【问题标题】:Why does selenium with docker crash?为什么硒与 docker 崩溃?
【发布时间】:2022-01-24 16:40:36
【问题描述】:

嗯,我第一次尝试使用 docker。我需要它来让 selenium 在服务器上运行。所以我可以把这个脚本放到任何服务器上,它会毫无痛苦地工作。但突然间它就不起作用了,它就是不起作用。我试图在谷歌上搜索,但没有。现在我在这里寻求帮助。也许我错过了一些东西,也许我在某个地方搞砸了,现在我看到了解决方案。

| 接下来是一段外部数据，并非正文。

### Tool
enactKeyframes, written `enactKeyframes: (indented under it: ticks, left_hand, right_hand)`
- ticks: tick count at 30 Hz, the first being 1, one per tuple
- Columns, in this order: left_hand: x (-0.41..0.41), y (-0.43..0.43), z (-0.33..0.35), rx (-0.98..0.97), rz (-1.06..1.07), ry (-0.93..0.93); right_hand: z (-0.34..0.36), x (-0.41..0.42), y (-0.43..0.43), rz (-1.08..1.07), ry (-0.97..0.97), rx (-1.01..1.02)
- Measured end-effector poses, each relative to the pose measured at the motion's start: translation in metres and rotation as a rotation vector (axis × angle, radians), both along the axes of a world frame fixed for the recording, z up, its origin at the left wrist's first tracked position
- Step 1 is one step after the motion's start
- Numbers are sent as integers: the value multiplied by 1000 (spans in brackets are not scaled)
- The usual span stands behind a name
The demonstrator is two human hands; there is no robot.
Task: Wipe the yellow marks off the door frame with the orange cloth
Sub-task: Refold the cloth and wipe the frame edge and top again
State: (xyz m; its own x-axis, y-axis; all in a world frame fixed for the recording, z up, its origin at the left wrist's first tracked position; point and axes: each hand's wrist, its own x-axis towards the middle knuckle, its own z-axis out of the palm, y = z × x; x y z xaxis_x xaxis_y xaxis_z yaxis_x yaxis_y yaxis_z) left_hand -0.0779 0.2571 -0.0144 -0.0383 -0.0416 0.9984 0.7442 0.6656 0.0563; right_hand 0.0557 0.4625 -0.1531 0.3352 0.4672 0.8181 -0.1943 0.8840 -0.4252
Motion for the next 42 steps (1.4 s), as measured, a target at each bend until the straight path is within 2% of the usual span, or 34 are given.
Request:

解决办法是下载chromedriver,拒绝运行selenium-standalone的想法。

启动硒

options = webdriver.ChromeOptions()
options.add_argument('headless')
options.add_argument('--ignore-certificate-errors')
options.add_argument('--ignore-ssl-errors')
# options.add_argument('--verbose')
options.add_argument('--ignore-gpu-blacklist')
options.add_argument('--use-gl')
options.add_argument("--no-sandbox")
options.add_argument('--disable-web-security')
options.add_experimental_option("excludeSwitches", ['enable-logging'])
options.add_argument('--user-agent={}'.format(random.choice(headers.headers)))
driver = webdriver.Remote("http://selenium:4444/wd/hub", options=options, desired_capabilities=DesiredCapabilities.CHROME)

Dockerfile 去:

FROM python:3.8.12

ENV PYTHONBUFFERED 1
COPY ./requirements.txt /requirements.txt
RUN pip install -r /requirements.txt

RUN mkdir /app
COPY ./app /app
WORKDIR /app

Docker 撰写:

version: '3'

services:
  selenium:
    image: selenium/standalone-chrome
    ports:
      - 4444:4444
    restart: always

  app:
    build:
      context: .
    volumes:
      - ./app:/app
    command: sh -c "python3 main.py"
    depends_on:
      - selenium

现在我得到了错误 Selenium 使用这个奇怪的 SIGTERM 记录

Starting Selenium Grid Standalone...

18:13:41.962 INFO [LoggingOptions.configureLogEncoding] - Using the system default encoding

18:13:41.969 INFO [OpenTelemetryTracer.createTracer] - Using OpenTelemetry for tracing

18:13:42.973 INFO [NodeOptions.getSessionFactories] - Detected 8 available processors

18:13:43.035 INFO [NodeOptions.report] - Adding chrome for {"browserVersion": "96.0","browserName": "chrome","platformName": "Linux","se:vncEnabled": true} 1 times

18:13:43.055 INFO [Node.<init>] - Binding additional locator mechanisms: relative, name, id

18:13:43.090 INFO [LocalDistributor.add] - Added node 2100e52d-e04f-44e7-84e9-71a0e936cd32 at http://172.18.0.2:4444. Health check every 120s

18:13:43.092 INFO [GridModel.setAvailability] - Switching node 2100e52d-e04f-44e7-84e9-71a0e936cd32 (uri: http://172.18.0.2:4444) from DOWN to UP

18:13:43.286 INFO [Standalone.execute] - Started Selenium Standalone 4.1.1 (revision e8fcc2cecf): http://172.18.0.2:4444

18:14:02.359 INFO [LocalDistributor.newSession] - Session request received by the distributor: 

 [Capabilities {browserName: chrome, goog:chromeOptions: {args: [headless, --ignore-certificate-errors, --ignore-ssl-errors, --ignore-gpu-blacklist, --use-gl, --no-sandbox, --disable-web-security, --user-agent={'user-agent':...], excludeSwitches: [enable-logging], extensions: []}, pageLoadStrategy: normal}]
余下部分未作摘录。